[antlr-interest] All except...

Tue Jun 5 04:52:00 PDT 2007

At 11:26 5/06/2007, Phil Oliver wrote:
 >how does one create an ANTLR v3 rule (either lexer or parser)
 >that easily matches any character EXCEPT a set of other
 >characters? e.g. let's say I have:
 >
 >Char : '\u0009' | '\u000A' | '\u000D' | '\u0020'..'\uD7FF' |
 >'\uE000'..'\uFFFD';
 >
 >and I want to define a rule that matches any Char except another 

 >list of characters.

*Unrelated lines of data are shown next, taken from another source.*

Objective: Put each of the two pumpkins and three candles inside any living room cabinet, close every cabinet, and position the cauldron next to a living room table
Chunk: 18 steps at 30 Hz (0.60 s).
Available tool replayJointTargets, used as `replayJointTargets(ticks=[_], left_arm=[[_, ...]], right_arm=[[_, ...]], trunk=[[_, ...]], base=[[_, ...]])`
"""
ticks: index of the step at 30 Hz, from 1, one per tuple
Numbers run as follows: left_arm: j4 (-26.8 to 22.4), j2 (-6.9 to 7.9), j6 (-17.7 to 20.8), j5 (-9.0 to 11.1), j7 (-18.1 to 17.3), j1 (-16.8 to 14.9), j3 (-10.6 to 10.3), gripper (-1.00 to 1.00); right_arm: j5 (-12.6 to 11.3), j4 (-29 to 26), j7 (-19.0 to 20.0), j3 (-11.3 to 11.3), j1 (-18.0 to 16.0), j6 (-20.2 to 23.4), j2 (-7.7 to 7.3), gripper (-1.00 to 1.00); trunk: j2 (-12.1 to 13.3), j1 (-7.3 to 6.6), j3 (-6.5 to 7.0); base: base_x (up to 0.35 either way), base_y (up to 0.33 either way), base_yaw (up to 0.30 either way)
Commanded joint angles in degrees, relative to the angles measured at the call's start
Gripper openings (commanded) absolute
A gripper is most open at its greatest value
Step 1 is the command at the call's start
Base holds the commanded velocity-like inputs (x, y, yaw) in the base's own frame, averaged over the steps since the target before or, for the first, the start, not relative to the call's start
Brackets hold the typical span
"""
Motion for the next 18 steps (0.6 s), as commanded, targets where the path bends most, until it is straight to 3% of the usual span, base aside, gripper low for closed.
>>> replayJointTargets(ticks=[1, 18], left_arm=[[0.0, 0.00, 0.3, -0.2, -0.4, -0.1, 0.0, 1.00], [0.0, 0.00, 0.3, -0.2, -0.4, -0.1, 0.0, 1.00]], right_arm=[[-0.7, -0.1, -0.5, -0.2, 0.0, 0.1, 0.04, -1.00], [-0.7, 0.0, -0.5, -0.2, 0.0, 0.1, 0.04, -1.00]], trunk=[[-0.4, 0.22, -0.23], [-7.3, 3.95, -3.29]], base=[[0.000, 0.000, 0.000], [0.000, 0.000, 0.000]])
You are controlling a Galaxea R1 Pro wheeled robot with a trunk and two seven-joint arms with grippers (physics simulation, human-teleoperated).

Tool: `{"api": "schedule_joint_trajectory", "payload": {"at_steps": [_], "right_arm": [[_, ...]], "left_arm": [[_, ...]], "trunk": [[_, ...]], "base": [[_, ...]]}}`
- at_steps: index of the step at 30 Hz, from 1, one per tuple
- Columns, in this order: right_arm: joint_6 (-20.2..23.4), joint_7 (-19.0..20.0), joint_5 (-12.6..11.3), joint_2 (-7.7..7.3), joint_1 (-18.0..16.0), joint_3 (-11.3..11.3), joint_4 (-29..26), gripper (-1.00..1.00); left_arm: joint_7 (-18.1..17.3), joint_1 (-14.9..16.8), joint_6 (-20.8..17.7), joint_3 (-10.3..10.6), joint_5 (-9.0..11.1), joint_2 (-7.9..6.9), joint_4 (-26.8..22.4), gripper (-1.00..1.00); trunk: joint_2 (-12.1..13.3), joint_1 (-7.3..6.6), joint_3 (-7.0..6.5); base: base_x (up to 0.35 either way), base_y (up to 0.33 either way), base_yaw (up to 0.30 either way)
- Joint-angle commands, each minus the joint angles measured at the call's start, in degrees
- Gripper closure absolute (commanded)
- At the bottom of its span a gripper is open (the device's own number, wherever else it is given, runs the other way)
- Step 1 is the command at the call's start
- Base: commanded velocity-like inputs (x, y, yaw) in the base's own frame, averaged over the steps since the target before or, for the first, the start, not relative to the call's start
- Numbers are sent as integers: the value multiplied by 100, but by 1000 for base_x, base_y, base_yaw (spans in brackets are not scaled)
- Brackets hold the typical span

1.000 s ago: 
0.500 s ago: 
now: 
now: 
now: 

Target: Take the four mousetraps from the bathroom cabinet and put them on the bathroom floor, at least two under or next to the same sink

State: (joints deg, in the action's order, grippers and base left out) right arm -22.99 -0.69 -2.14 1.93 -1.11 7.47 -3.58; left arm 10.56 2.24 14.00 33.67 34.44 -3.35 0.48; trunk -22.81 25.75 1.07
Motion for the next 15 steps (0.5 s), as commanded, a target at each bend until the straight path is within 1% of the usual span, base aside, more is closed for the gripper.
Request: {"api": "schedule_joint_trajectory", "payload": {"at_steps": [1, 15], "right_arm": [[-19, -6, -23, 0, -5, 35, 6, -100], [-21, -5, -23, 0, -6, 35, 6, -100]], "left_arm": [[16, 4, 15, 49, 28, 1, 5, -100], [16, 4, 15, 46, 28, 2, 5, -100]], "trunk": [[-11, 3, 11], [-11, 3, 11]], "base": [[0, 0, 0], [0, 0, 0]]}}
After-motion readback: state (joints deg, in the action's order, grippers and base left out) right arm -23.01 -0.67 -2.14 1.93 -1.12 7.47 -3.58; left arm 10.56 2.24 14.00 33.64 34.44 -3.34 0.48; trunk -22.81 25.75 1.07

In the EBNF grammar used in the XQuery spec, 

 >for example, it would be:
 >
 >Char2: Char - ('<' | '>');
 >
 >which would cause Char2 to match any character in Char except 
for
 >'<' or '>'.  But that operator isn't part of ANTLR (evidently). 
I've
 >looked at the ~ unary operator but that doesn't handle this job, 

 >unless I'm overlooking something.

ANTLR doesn't currently support set subtraction, though it does 
support set addition (through the | operator) and negation (with 
~).  Since your Char definition is already a "just about 
everything" set, you should first redeclare it as such:

Char: ~('\u0001'..'\u0008' | '\u000B' | '\u000C' | 
'\u000E'..'\u001F' | '\uD800'..'\uDFFF' | '\uFFFE' | '\uFFFF');

(If you're supporting something higher than UTF-16 then the upper 
bound might be a bit different.)

Then redeclare using a fragment token that also excludes the other 
tokens you want to exclude from Char2:

fragment Char0: ~('\u0001'..'\u0008' | '\u000B' | '\u000C' | 
'\u000E'..'\u001F' | '<' | '>' | '\uD800'..'\uDFFF' | '\uFFFE' | 
'\uFFFF');
Char: Char0 | '<' | '>';
Char2: Char0;